Other factors examined also showed no evidence that they significantly affected risk for schizophrenia in 22q11.2DS. In first-degree relatives, with fluorescence in situ hybridization (FISH) data confirming no 22q11.2 deletion, there was a family history of psychotic illness in two of 44 (4.5%) subjects with schizophrenia and one of 56 (1.8%) in the non-psychotic group. There were no significant differences between these groups in maternal or paternal age (data not shown).

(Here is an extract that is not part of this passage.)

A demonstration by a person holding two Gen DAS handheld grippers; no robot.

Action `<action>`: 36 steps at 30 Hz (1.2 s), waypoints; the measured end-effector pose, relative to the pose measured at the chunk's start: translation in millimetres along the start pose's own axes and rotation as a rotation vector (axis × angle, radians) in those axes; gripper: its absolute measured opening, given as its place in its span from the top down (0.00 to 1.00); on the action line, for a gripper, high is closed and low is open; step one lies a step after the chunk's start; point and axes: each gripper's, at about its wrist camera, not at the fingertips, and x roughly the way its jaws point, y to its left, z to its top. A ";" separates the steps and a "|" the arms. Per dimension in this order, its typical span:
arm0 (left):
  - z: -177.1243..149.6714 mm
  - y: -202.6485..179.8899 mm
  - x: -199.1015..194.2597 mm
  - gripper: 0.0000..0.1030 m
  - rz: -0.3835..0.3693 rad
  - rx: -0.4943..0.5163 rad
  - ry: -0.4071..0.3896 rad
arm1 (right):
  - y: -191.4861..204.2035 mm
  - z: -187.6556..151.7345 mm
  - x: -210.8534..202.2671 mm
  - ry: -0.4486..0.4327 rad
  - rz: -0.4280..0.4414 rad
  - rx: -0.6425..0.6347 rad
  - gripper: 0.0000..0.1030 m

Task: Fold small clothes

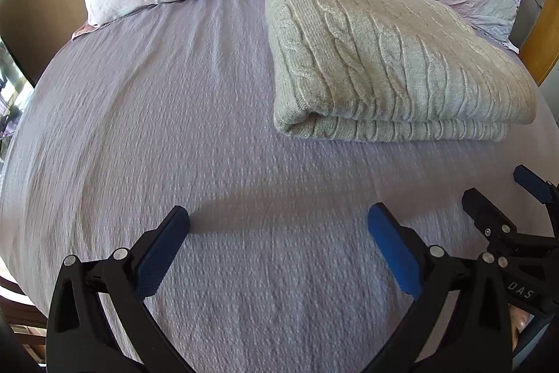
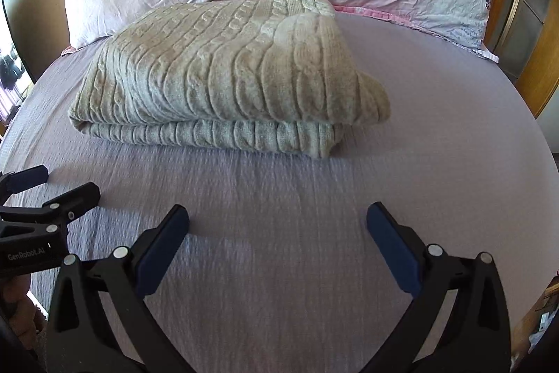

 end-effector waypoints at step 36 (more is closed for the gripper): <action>2.9 0.2 1.2 0.01 0.000 0.000 0.014 | 0.9 0.7 0.2 0.007 -0.004 0.004 0.02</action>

Sex distribution and parental origin of 22q11.2 deletions
Table shows the sex distribution of probands with confirmed de novo 22q11.2 deletions and known parental origin. As previously observed in 22q11.2DS, we found a non-significant excess of de novo maternal deletions (60%; P = 0.12). Further analyses showed that this was associated with sex of the offspring, with males significantly less likely than females to have a de novo 22q11.2 deletion of paternal origin [relative risk (RR) = 0.44, 95% CI = 0.20–0.94; P = 0.019]. This appeared to be due to an unexpected paucity of males with deletions arising on paternally inherited chromosomes (Table ). Results were similar for an expanded sample (Fig. ) including nine subjects with ‘probable’ de novo origin of 22q11.2 deletion (RR = 0.47, 95% CI = 0.25–0.91; P = 0.014). Similar rates of subjects with schizophrenia were present in all four of the possible groups (data not shown) and there was no significant difference in sex distribution between the schizophrenia (20 male, 24 female) and non-psychotic (24 male, 32 female) 22q11.2DS groups (χ2 = 0.07, df = 1, P = 0.80).

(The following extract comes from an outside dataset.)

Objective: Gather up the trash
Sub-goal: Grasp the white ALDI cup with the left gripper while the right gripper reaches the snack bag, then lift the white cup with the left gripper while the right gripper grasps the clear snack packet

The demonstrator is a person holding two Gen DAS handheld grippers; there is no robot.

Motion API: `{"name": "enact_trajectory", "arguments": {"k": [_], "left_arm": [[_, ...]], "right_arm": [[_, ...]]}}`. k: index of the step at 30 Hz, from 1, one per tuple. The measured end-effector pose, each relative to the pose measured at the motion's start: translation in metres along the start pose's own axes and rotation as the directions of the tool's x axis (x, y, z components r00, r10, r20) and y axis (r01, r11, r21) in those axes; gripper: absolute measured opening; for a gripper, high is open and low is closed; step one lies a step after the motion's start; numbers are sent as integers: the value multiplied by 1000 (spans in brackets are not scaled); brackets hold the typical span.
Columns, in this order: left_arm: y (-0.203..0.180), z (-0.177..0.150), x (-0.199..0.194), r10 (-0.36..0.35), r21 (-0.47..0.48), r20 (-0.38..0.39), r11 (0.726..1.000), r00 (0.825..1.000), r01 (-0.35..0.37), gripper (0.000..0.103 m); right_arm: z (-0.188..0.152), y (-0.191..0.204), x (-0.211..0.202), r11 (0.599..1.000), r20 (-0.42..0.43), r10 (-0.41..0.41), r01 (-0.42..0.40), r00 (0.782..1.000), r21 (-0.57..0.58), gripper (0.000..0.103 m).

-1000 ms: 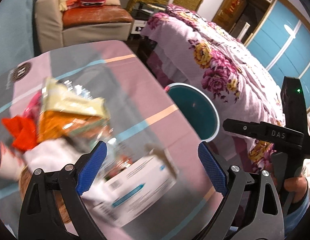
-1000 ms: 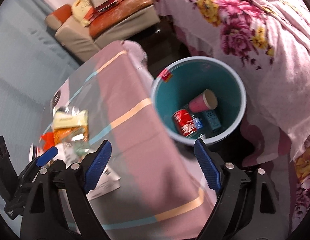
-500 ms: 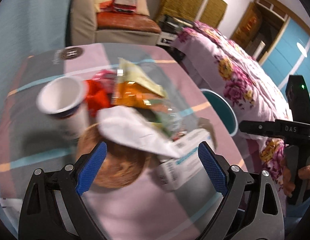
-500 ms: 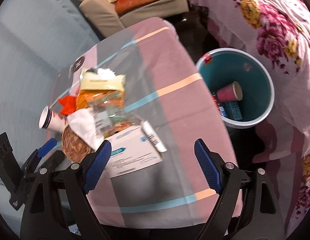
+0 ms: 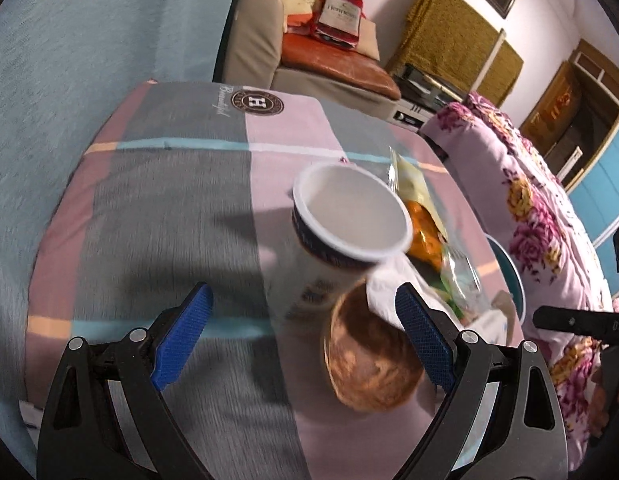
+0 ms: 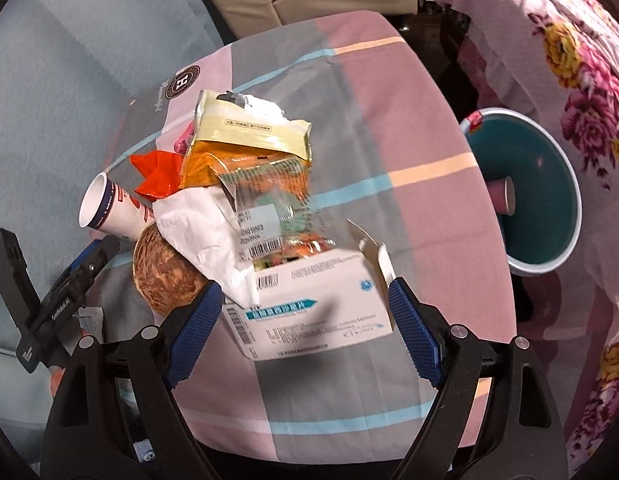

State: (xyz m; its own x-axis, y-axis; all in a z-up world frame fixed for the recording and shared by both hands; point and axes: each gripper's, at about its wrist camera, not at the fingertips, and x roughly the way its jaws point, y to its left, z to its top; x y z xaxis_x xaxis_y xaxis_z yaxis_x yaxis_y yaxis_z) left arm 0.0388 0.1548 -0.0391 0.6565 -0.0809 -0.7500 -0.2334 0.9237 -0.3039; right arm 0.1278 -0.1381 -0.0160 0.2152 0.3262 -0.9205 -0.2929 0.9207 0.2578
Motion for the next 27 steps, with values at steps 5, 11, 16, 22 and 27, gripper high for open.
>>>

| Table 3.Confirmed parental origin of de novo 22q11.2 deletions and sex distribution in 22q11.2 deletion syndrome (22q11.2 DS) |
We expanded our examination of skewed sex distribution to include unaffected full sibling live births. Tests of equal proportions showed no significant differences in the six families with male probands of paternal de novo origin 22q11.2 deletions (three brothers, five sisters), 18 families with female probands of paternal origin (18 brothers, 21 sisters), 16 with female probands of maternal origin (14 brothers, 16 sisters) and 20 families of male probands of maternal origin (18 brothers, 14 sisters). There were also no significant differences in maternal or paternal age between subjects with maternal or paternal de novo origin of deletion overall or when male and female probands were examined separately (data not shown).